First of all, the one factor that should always be considered first is the wishes of the child. Being evaluated as gifted brings with it a host of concerns for the child, so any decision should wait until the child has had sufficient time to absorb this new development. Many parents who were average performers in school themselves sometimes assume that their gifted student will naturally leap at the chance of advancing a grade or two. This is not always the case, and parents should not try to unduly influence their child towards a decision that will make THEM happier than the child. A gifted child is still a child, not a trophy or the next topic of conversation at a party. Always offer options and choices- never box a child into making one decision. Whatever they decide to do, parents should always show respect for the child's decision. A gifted child who decides against the advancement may be keenly aware of the consequences, good or bad, and has made the decision that works best for his or her own needs, not the parents' or the teachers' desires.

One factor to consider is social adjustment. Your child will be placed in an environment where the other children are at least a year older than he or she is. This may not seem like much difference by adult standards, but the difference in child years can be very noticeable. Evaluate your child's overall social skills- Do they make friends easily? Do other kids look to them for leadership in class? How do they relate to older siblings or older neighborhood/church children?

Gifted students need not be exceptionally well-adjusted socially to enjoy the benefits of a skipped grade, but these qualities do help. If you honestly feel that your child may become inhibited by such placement, then present these concerns to your child and his instructors. Grade advancement has become more acceptable in recent years, but there may still be a stigma attached to the child on a peer level. He or she may never be accepted by older children as 'normal', but if his or her personality is strong enough to adjust, then acceptance is much more likely.
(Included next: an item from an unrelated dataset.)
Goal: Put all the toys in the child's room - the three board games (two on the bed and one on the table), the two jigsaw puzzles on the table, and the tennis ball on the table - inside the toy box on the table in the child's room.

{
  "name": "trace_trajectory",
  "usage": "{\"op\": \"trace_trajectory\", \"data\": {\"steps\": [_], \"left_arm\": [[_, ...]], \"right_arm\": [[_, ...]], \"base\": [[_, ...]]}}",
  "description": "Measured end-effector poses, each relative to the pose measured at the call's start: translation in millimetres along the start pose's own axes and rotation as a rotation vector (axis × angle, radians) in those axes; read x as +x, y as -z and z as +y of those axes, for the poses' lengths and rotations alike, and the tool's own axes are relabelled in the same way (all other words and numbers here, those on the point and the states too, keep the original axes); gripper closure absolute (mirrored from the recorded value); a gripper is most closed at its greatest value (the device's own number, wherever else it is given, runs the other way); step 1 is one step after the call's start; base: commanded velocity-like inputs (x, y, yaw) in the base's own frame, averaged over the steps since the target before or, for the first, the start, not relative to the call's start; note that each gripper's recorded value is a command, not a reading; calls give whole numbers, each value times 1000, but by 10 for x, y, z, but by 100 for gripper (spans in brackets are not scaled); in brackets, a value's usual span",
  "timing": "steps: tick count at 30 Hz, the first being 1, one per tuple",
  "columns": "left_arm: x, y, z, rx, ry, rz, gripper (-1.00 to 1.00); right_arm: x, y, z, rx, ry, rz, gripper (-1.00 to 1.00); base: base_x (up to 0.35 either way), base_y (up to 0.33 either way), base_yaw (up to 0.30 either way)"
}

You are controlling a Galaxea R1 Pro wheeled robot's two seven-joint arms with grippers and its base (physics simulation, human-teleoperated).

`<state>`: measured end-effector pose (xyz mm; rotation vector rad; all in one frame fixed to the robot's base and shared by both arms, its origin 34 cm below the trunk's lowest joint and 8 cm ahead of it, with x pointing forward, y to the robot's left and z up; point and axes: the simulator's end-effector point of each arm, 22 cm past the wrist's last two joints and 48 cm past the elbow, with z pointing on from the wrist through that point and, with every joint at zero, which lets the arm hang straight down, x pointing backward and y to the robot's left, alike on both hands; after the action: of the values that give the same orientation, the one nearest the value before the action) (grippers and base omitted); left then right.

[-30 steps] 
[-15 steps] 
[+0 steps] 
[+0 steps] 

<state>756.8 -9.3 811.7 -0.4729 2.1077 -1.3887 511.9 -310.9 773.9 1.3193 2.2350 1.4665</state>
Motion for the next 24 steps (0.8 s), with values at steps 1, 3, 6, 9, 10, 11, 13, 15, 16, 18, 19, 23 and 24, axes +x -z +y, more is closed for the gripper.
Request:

Again, evaluate your child honestly- try not to read any more maturity in your child than actually exists. With any new experience of this magnitude, expect a difficult period of adjustment at first.
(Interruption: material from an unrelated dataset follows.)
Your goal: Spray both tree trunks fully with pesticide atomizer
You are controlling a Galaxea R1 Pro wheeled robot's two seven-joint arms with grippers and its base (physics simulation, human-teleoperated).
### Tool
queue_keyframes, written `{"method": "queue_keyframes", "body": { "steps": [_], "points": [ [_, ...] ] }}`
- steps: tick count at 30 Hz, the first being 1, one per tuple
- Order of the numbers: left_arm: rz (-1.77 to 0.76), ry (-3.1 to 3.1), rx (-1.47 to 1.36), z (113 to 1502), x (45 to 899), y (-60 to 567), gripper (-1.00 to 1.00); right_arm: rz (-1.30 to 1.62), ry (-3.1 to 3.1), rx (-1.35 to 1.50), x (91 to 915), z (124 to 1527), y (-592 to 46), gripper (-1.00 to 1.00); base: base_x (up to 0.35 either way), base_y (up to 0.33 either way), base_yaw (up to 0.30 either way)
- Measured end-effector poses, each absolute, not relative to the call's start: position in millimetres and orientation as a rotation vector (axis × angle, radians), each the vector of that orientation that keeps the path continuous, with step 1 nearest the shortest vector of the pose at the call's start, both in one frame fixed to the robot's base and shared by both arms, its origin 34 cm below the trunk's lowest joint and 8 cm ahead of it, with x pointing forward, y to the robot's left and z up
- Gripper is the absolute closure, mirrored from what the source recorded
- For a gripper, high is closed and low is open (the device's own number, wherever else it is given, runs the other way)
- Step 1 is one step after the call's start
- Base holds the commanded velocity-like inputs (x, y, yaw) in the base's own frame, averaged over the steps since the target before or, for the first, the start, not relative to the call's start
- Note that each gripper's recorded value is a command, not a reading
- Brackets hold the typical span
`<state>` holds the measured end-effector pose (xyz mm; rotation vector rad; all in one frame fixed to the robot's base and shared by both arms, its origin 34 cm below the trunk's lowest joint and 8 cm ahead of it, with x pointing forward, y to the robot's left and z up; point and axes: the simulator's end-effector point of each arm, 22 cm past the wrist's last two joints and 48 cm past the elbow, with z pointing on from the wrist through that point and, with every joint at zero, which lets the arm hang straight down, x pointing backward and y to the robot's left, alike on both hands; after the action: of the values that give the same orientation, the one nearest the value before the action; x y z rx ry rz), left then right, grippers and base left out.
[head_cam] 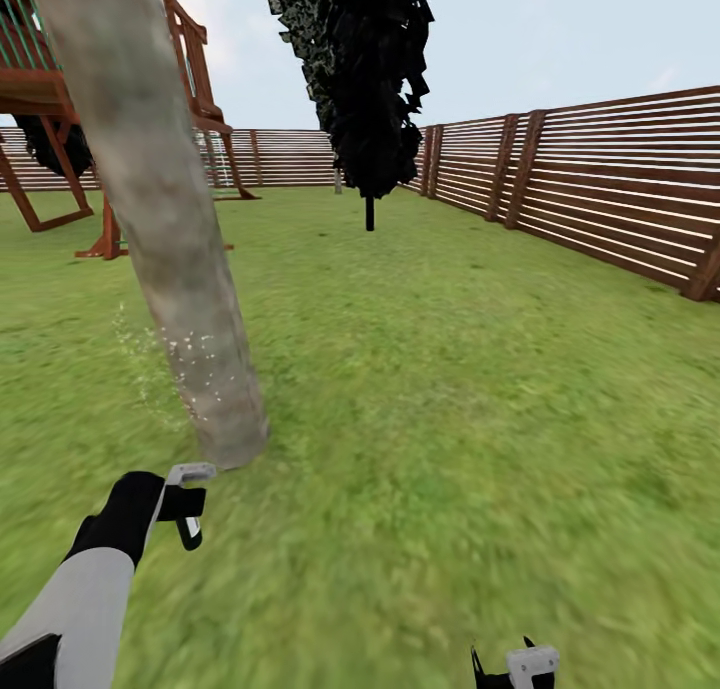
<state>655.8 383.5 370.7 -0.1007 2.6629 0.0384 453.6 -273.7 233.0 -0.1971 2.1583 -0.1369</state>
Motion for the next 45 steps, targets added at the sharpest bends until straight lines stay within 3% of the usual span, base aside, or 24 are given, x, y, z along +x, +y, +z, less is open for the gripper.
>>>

Another factor to consider is the child's natural abilities and aptitudes. Many gifted students tend to excel in one academic area over another. One student may be a gifted mathemetician, but do poorly in English. Another may be an excellent writer, but cannot do math at his current level. You may have a budding artist or musician on your hands. Whatever their gifts and talents, no child is perfect. You may want to ask your child's instructors about magnet school programs designed to encourage specific skills. You might also consider allowing the child to attend more advanced classes only in the field he or she shows the most ability. A second grader who reads at a fifth grade level, for example, might be excused to attend a reading class in the appropriate grade. They would not be advanced to that grade, but allowed to explore one or two areas of interest. If the opinion of the instructors indicate a more well-rounded student, then advancement may be the best route.
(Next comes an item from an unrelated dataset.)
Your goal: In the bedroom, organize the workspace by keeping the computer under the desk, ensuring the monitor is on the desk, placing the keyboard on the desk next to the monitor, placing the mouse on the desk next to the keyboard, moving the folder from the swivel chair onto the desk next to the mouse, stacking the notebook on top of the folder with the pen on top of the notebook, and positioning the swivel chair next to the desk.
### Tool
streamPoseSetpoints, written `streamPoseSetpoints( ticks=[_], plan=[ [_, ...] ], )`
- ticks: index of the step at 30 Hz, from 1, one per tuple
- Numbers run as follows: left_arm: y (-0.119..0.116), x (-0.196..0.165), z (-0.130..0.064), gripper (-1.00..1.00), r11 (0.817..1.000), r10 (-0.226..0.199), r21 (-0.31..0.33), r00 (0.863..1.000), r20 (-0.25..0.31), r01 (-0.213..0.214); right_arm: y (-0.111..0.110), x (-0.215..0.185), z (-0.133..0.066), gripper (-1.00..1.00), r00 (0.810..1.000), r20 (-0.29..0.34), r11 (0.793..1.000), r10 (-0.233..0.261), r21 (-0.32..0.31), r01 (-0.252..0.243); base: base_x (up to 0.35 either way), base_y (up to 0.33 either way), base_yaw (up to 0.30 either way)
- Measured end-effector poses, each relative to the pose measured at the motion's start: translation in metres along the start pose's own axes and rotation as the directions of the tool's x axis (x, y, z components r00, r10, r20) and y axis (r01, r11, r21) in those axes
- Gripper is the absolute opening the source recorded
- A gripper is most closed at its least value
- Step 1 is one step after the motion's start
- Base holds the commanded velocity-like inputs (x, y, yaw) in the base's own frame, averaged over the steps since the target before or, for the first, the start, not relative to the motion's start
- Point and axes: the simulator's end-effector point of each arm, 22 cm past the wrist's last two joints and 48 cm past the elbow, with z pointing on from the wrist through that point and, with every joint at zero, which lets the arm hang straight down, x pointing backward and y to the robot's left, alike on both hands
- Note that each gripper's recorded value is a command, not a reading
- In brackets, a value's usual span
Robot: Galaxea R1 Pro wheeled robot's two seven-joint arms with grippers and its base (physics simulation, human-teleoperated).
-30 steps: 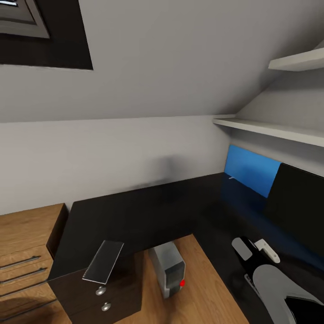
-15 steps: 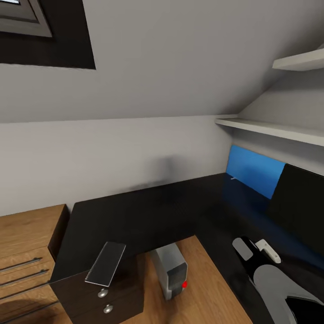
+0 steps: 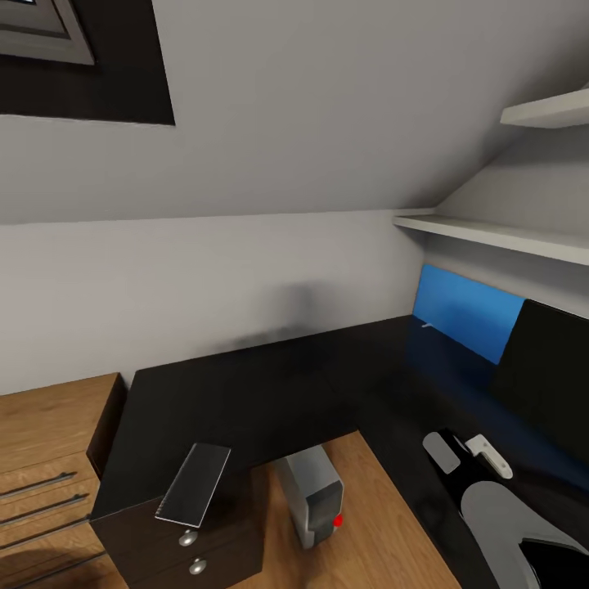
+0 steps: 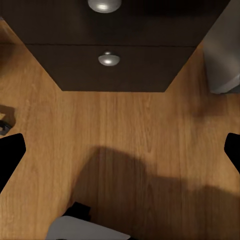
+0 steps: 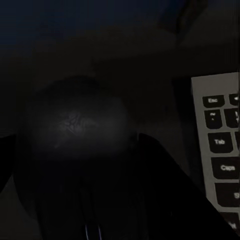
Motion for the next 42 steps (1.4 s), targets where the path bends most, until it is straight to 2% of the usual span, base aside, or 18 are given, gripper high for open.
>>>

Finally, parents should consider the future goals of the child in practical terms. If a child skips a grade or two, he or she will graduate from High School at age 15 or 16 in some places. While many colleges and universities have early entry programs designed for the gifted student, these programs do not come cheap. Scholarships do help defray the costs, but parents may still find themselves unprepared financially for the shock of tuition at a good school. Any decision to advance your child at an early age will have ramifications at a later age. Once that decision has been made, then parents must stay aware of their child's needs throughout their entire educational life. Having a gifted child can bring incredible joy and satisfaction to a parent's life, but the decision to advance that child is one that requires careful consideration on the part of everyone involved- teachers, parents and especially the child.